Fearful of contact, no. It's made me want it more but because of my situation I stay clear of it. Plus people just end up letting you down.
 
It's been so long since I've had any type of physical contact, that I honestly can't remember what even a hug feels like (and a hug is as much as I've ever had). Sometimes, I wonder how I would feel if the chance to have physical contact with someone happened again. Would I be nervous? Yes. Anxious? Yes. Fearful? ..... I don't know. In some ways, yes. Like I said, I've lost all recollection of what affectionate physical contact feels like, so I don't know what my reaction to it would be. I'm not sure how it would make me feel.

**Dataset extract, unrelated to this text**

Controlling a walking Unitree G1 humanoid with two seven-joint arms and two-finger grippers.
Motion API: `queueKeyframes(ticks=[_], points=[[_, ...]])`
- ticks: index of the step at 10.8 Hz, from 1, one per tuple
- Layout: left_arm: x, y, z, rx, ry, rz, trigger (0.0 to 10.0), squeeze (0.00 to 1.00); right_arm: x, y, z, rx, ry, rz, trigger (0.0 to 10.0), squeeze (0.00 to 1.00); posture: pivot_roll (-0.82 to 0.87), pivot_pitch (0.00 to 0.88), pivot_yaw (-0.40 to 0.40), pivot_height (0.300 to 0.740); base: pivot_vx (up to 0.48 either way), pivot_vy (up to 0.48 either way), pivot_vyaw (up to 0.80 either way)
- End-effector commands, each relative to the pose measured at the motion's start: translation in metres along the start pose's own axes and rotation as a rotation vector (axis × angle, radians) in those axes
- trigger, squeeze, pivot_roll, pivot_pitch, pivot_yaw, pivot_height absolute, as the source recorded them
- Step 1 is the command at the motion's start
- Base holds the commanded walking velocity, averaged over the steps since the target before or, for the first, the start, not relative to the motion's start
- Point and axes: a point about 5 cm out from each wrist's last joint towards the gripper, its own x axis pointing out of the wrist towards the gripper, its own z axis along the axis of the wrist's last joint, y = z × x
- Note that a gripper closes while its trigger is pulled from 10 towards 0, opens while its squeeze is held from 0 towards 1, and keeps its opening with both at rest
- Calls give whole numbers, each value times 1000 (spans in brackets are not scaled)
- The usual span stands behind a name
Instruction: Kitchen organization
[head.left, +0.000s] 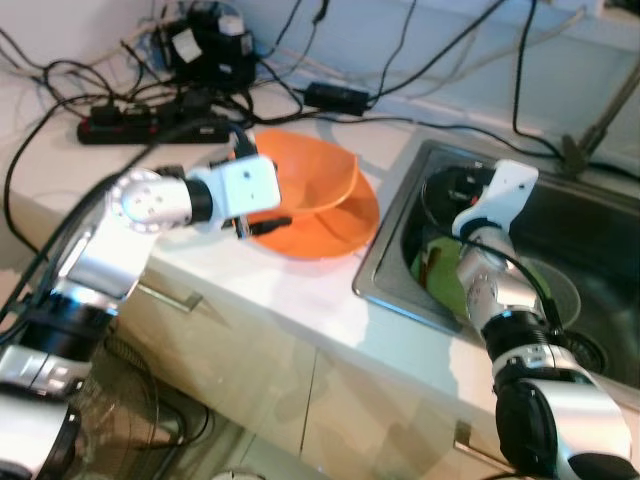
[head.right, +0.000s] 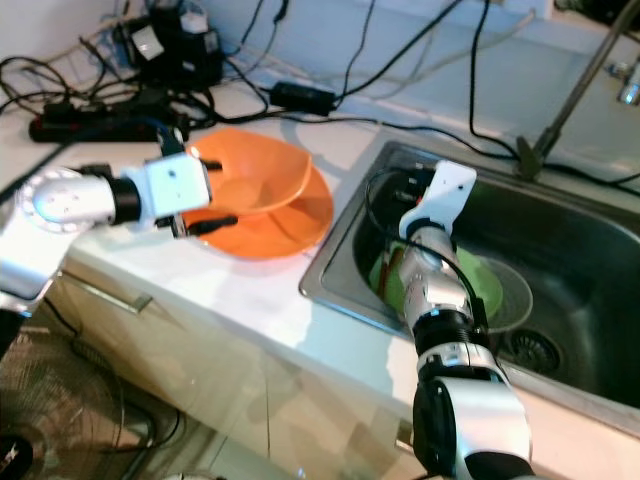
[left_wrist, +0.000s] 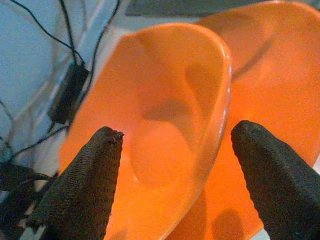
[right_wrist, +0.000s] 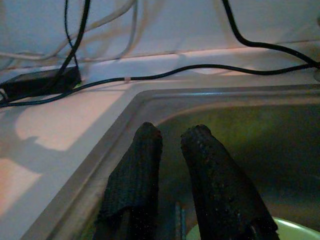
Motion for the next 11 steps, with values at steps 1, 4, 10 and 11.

I would be more fearful of making a mistake though. Of not getting it right, even a hug.

I am fearful though, of never getting to experience a hug, a cuddle, holding hands, a kiss, or anything more. It seems like it's going to be that way though ....
 
I certainly miss it, but isolation hasn't made me fearful of it. I would probably find it awkward more than anything.
 
Loneliness made me want physical contact more.
 
rdor said:
In two words, awkward boner :(
^ Don't know if that was meant to be funny but it made me laugh. xD

The last time someone hugged me he told me I was a bad hugger... I guess I am afraid of physical contact. I don't think it's because of my loneliness though. I think it's because of all my bad experiences and it really only happens with guys. I hug my friends whenever I see them but they're girls and my friends. So, that isn't scary at all. I really would love it though. Hopefully I find someone who makes me feel safe enough to enjoy it one day.
 
It makes me both ways. I am fearful of making contact but deep down I very much want to be around anyone. I'm just too afraid to now. Though, once I talk to someone I can't stop talking because I miss having company.